Medeniyetler İttifakı'nın, ileriye dönük, uzun soluklu bir girişim olduğuna işaret eden Başbakan Erdoğan, ilk hedefin, kitlesel olarak gençler ve hemen bunları izleyen gelecek kuşaklar olduğunu bildirdi. Dolayısıyla genç nesillerin de kültürel farklılıklar karşısındaki uyum duyarlılığını artırmanın öncelikli bir husus olduğunu vurgulayan Erdoğan, şunları söyledi:

''Girişimin bu alanda da yapıcı faaliyet ve projeler içine girmesi, geleceğe yönelik olarak umudumuzu ve iyimserliğimizi korumaya yardımcı
olmaktadır. Bu adımlar ancak birer başlangıçtır. Önümüzdeki dönemde, bu projeleri yenilerinin izlemesi gerekecektir. Bu doğrultuda, kültürler
arası diyaloğun geliştirilmesine yönelik olarak katılımcı ülkelerce hazırlanması beklenen ulusal stratejiler şüphesiz önemli birer gösterge
teşkil edecektir.Bunlar bir taraftan yerel düzeyde önemli ihtiyaçlara cevap verirken, diğer taraftan da ortak bir küresel faaliyetin yapı taşlarını oluşturacaktır. Bu vesile ile Türkiye'nin de ulusal stratejisinin hazır olduğunu ve bunu forum sırasında sunacağını belirtmek isterim.

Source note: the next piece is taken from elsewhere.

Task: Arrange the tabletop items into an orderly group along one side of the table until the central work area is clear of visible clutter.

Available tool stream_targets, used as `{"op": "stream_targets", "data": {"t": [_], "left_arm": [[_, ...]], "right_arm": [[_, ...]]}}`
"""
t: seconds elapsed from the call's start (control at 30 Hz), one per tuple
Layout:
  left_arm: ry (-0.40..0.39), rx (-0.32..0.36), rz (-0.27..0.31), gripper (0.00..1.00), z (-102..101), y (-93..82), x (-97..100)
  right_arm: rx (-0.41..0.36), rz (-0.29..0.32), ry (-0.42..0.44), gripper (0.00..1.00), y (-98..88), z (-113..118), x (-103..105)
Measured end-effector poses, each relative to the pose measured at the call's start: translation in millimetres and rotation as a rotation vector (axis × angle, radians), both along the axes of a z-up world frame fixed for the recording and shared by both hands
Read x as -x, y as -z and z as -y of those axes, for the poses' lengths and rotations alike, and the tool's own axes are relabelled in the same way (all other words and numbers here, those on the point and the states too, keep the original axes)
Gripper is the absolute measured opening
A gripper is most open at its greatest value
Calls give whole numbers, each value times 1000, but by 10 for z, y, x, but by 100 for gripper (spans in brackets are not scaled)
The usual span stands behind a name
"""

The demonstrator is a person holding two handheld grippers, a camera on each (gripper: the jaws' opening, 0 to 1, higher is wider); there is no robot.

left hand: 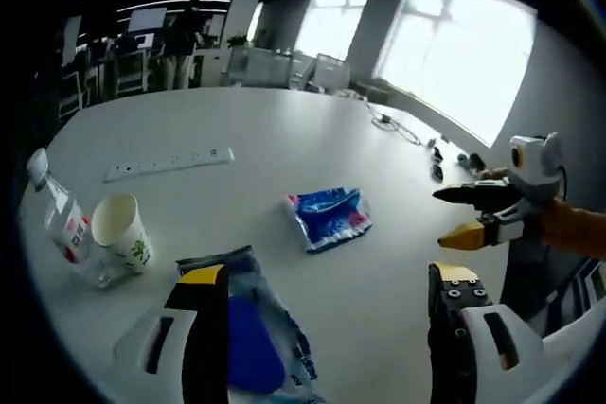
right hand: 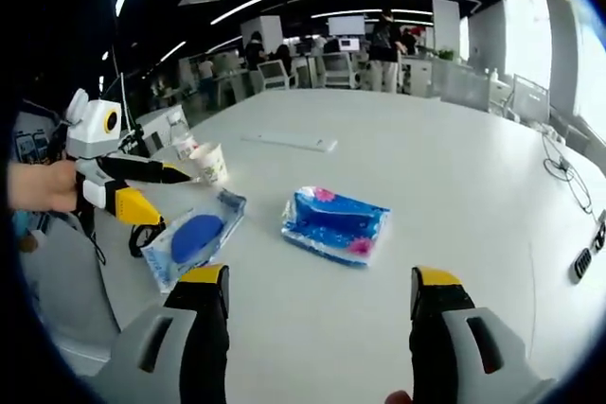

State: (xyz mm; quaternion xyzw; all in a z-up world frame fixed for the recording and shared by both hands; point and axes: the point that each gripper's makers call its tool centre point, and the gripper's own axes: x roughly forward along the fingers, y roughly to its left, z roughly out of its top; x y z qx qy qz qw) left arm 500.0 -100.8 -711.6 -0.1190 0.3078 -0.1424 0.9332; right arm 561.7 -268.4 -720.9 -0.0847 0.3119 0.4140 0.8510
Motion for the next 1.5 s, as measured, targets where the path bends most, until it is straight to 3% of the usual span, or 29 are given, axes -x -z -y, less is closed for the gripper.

Stratejimiz, çoğulculuk, farklılıklara saygı, işbirliği, diyalog, insan haysiyetine saygı ve kadın-erkek eşitliği ilkelerine dayanmaktadır.
Bakanlıklar ve kurumlardan oluşan bir ulusal eşgüdüm komitesi, stratejinin uygulanmasına nezaret edecektir.Medeniyetler İttifakı Girişimi'nin hedeflerinin en geniş biçimde tanıtılması ve hayata geçirilmesi için hükümet dışı kurumlar yani sivil toplum örgütleri, üniversiteler ve medya ile yoğun bir işbirliğine gidilecektir. Diyalog ve hoşgörü ortamının yerel ve uluslararası planda güçlendirilmesi için çeşitli konferanslara ev sahipliği yapılacaktır.''

Başbakan Erdoğan, konuşmasını, ''Bu yararlı foruma ev sahipliği yapan İspanya'ya, sevgili dostum Zapatero'ya, bu iki gün boyunca sürecek
çalışmalarda özellikle de medeniyetler ittifakının akil adamlar grubuna, yüksek düzeyli gruba şahsım, milletim adına teşekkür ediyor, bundan
sonraki çalışmalarda başarılar dilerken, sizleri önümüzdeki yıl 2. forum vesilesiyle Türkiye'de görmekten duyacağım memnuniyeti ayrıca vurgulamak istiyorum'' sözleriyle tamamladı.